Expose Swift code to Java: swift-java jextract

The project is still very early days, however the general outline of using this approach is as follows:

  • No code changes need to be made to Swift libraries that are to be exposed to Java using jextract-swift.
  • Swift sources are compiled to .swiftinterface files
  • These .swiftinterface files are imported by jextract-swift which generates *.java files
  • The generated Java files contain generated code for efficient native invocations.

You can then use Swift libraries in Java just by calling the appropriate methods and initializers.

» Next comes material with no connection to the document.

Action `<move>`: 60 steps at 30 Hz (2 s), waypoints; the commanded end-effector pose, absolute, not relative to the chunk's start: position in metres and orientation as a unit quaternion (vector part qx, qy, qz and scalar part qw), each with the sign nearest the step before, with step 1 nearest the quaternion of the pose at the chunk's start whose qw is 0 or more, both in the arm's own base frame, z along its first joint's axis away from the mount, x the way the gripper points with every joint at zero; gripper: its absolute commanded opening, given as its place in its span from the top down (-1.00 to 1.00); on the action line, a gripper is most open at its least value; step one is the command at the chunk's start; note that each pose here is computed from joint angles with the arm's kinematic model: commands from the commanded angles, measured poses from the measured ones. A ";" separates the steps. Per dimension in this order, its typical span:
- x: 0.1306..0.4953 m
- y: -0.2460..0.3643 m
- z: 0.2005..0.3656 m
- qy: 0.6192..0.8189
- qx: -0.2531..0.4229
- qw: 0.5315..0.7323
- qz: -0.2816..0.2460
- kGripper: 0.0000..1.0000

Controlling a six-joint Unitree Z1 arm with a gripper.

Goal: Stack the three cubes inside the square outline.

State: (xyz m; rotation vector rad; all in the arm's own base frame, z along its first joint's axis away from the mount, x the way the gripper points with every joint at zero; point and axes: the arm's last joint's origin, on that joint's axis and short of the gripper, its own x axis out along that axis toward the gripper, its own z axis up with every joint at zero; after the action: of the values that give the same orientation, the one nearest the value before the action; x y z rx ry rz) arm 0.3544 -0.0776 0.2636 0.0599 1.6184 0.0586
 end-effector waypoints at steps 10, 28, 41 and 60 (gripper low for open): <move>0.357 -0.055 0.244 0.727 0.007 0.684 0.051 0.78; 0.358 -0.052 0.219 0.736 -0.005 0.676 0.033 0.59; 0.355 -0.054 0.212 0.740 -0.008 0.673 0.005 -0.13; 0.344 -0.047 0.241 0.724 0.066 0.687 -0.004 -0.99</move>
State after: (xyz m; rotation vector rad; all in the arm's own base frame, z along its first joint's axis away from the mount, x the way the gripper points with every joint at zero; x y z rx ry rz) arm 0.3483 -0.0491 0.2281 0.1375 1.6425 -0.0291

Generating Java bindings for Swift libraries

This repository also includes the jextract-swift tool which is similar to the JDK's jextract.

This approach offers two modes of operation:

  • the default --mode ffm which uses the JEP-424 Foreign function and Memory APIs which are available since JDK 22. It promises much higher performance than traditional approaches using JNI, and is primarily aimed for calling native code from a Java application.

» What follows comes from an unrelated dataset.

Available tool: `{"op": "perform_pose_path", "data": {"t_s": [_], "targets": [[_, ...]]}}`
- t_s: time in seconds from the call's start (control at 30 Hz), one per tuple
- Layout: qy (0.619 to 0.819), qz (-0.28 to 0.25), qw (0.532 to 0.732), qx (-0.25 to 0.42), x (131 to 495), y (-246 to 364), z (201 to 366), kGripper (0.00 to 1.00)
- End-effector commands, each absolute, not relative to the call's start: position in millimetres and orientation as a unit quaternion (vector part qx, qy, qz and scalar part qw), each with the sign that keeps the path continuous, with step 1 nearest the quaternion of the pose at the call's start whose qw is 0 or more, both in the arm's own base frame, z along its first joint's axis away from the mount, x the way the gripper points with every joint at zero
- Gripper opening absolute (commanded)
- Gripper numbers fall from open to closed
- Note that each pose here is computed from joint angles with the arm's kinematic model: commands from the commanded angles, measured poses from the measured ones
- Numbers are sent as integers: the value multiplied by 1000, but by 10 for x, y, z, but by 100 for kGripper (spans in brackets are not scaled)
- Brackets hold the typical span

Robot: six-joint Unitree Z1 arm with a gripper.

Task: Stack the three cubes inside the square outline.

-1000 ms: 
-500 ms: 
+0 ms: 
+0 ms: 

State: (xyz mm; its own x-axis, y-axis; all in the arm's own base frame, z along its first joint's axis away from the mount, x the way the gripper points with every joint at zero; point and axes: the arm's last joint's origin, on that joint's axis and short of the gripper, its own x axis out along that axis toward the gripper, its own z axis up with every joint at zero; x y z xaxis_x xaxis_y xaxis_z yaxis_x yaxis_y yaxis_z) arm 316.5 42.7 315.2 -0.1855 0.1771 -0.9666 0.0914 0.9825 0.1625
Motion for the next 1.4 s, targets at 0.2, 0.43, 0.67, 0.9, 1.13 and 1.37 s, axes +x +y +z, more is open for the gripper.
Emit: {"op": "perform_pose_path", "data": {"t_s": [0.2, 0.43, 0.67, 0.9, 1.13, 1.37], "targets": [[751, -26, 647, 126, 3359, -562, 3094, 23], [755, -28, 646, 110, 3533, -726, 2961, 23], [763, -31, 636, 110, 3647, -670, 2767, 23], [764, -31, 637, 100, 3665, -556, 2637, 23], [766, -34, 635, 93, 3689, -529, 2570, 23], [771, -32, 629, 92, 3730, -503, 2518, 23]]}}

Tip: In order to use the ffm mode, you need to install a recent enough JDK (at least JDK 22). The recommended, and simplest way, to install the a JDK distribution of your choice is sdkman:

curl -s "https://get.sdkman.io" | bash
sdk install java 22-open

export JAVA_HOME=$(sdk home java 22-open)

jextract-swift can be pointed at *.swiftinterface files and will generate corresponding Java files that use the (new in Java 22) Foreign Function & Memory APIs to expose efficient ways to call "down" into Swift from Java.

Default jextract behaviors

Only public functions, properties and types are imported.

Global Swift functions become static functions on on a class with the same name as the Swift module in Java,

// Swift (Sources/SomeModule/Example.swift)
 
public func globalFunction()

becomes:

// Java (SomeModule.java)

public final class SomeModule ... {
    public static void globalFunction() { ... }
}

The swift-java.config file

Many of the tools–as well as SwiftPM plugin's–behaviors can be configured using the swift-java.config file.

You can refer to the SwiftJavaConfigurationShared/Configuration struct to learn about the supported options.

Configuration from the config files may be overriden or augmented by explicit command line parameters, please refer to the options documentation for details on their behavior.

Note: Comments in configuration: The configuration is a JSON 5 file, which among other things allows // and /* */ comments, so feel free to add line comments explaining rationale for some of the settings in youf configuration.